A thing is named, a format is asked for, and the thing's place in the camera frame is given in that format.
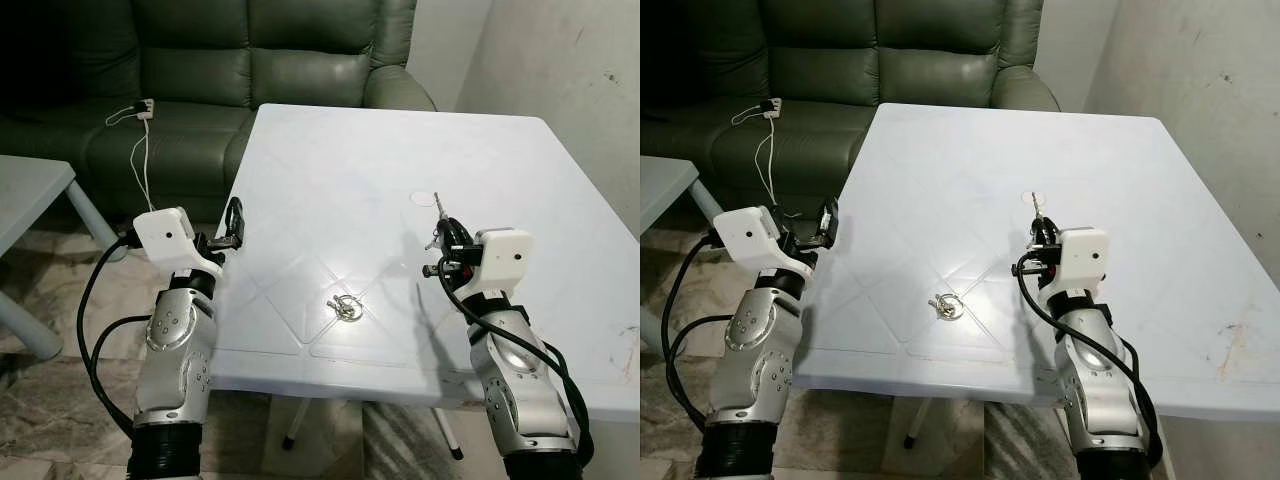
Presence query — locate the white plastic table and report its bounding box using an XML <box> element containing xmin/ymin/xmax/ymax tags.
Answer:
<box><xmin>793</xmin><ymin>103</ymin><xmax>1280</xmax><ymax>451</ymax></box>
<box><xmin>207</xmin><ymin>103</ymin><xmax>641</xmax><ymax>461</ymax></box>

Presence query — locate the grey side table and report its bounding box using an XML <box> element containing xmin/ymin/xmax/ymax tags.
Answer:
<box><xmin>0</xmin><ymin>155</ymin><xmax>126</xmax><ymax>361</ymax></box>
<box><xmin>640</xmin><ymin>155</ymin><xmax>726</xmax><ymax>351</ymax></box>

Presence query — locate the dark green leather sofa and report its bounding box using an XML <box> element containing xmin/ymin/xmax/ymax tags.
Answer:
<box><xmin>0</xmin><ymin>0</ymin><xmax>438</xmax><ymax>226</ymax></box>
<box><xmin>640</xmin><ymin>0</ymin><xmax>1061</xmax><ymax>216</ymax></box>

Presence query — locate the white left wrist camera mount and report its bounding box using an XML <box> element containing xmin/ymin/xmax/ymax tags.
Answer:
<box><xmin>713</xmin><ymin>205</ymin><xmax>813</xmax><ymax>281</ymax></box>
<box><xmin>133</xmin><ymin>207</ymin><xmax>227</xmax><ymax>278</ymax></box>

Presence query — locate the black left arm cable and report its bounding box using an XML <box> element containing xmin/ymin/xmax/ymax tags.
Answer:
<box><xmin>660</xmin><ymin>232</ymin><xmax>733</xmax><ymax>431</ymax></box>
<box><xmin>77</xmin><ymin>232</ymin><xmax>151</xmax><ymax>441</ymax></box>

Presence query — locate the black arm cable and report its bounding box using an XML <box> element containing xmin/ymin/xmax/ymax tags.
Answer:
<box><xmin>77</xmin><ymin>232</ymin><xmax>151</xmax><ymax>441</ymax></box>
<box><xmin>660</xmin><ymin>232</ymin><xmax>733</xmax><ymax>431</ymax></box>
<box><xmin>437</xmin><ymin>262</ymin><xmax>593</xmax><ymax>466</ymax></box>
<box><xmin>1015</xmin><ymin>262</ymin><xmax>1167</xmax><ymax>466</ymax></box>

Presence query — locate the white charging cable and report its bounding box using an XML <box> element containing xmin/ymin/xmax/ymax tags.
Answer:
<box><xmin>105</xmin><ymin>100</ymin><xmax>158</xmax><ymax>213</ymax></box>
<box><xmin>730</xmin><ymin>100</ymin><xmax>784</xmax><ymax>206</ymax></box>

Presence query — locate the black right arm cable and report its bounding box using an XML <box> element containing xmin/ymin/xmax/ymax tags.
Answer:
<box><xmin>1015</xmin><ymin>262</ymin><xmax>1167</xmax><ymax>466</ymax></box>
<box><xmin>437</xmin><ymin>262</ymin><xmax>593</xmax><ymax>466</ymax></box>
-*-
> [ABOUT THIS EXERCISE]
Copy out each line of the data containing the string "cable".

> [ANSWER BOX]
Presence query — locate the black left arm cable and report its bounding box using an XML <box> element containing xmin/ymin/xmax/ymax tags.
Presence query — locate the black arm cable and report its bounding box using an XML <box> element containing xmin/ymin/xmax/ymax tags.
Presence query — locate the white charging cable and report its bounding box using an XML <box> element containing xmin/ymin/xmax/ymax tags.
Presence query — locate the black right arm cable and report its bounding box using an XML <box> element containing xmin/ymin/xmax/ymax tags.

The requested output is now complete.